As technology transforms everyday life in ‘smart nation’ Singapore, the city-state’s most interesting writers are considering some creative consequences. Imagine, for instance, if all the animals at the zoo were discovered to be robots (so much more manageable!). Or if a secret, hyper-modern terminal was installed at Changi Airport to transport the gods, or if, owing to a mysterious breakdown in connectivity, Singapore simply disappeared.

These are some of the surreal themes of Lion City (Epigram, 2018), the first collection of short fiction by Singaporean writer Ng Yi-Sheng.

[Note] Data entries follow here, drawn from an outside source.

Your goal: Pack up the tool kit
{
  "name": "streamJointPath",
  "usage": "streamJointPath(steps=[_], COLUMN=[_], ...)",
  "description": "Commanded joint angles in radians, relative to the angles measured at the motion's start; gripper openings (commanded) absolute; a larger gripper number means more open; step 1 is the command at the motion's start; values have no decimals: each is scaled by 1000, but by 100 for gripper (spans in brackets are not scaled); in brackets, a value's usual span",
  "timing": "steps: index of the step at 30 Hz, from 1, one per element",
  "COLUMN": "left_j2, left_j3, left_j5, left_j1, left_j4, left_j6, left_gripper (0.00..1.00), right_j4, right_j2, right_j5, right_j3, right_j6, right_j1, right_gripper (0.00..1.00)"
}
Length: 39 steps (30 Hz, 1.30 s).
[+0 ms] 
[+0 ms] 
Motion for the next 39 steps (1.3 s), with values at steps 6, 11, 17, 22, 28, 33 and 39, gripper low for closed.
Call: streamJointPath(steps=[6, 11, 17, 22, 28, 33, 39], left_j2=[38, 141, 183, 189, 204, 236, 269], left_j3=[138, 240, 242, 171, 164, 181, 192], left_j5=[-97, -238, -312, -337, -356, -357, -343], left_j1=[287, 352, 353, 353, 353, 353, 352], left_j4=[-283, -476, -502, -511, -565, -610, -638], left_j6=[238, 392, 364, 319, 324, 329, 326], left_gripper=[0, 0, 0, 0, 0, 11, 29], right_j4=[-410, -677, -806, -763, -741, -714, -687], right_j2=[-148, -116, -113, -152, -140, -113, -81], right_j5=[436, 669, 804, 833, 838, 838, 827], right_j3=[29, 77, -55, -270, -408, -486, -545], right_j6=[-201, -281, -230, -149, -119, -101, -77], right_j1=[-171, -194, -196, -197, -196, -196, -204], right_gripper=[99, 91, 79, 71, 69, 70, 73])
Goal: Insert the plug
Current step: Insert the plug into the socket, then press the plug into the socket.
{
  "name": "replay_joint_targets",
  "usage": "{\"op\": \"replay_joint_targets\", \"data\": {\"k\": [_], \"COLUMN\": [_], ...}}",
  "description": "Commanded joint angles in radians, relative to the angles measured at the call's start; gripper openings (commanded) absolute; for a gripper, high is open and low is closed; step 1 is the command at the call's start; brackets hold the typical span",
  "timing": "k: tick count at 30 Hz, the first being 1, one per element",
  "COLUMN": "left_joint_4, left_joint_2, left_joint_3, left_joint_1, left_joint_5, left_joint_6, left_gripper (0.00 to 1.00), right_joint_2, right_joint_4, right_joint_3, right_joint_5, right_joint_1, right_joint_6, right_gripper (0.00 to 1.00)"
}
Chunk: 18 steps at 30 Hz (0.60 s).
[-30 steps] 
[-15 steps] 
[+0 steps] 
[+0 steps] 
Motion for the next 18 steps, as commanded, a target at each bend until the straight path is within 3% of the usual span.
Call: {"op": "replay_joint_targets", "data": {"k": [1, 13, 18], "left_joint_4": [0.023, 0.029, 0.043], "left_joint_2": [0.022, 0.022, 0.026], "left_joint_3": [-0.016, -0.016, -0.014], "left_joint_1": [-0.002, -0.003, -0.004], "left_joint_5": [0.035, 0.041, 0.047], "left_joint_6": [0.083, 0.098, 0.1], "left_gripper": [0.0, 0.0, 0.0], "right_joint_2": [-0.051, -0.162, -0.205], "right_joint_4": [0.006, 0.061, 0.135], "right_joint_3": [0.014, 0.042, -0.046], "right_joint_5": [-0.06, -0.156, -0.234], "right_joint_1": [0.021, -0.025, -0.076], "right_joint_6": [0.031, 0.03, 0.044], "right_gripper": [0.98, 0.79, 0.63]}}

Well known in Singapore as a poet (his collection last boy won the Singapore Literature Prize in 2008) and an LGBT+ activist, Ng’s debut short story ‘outing’ is crammed full of subversive ideas on the nature of home and belonging. As Ng put it in an interview, “What I wanted to explore … was the idea that there’s still a beating heart of wildness alive under all that circuitry. Singapore’s lions aren’t extinct, they’re just hiding.”

While the stories blend genres from sci-fi and fantasy to political satire, they all have one aim: to delve beneath the highly managed exterior of the city-state and unearth its strange complexities and singularity. A must-read for anyone looking for a fresh take on Singapore as it undergoes rapid cultural change.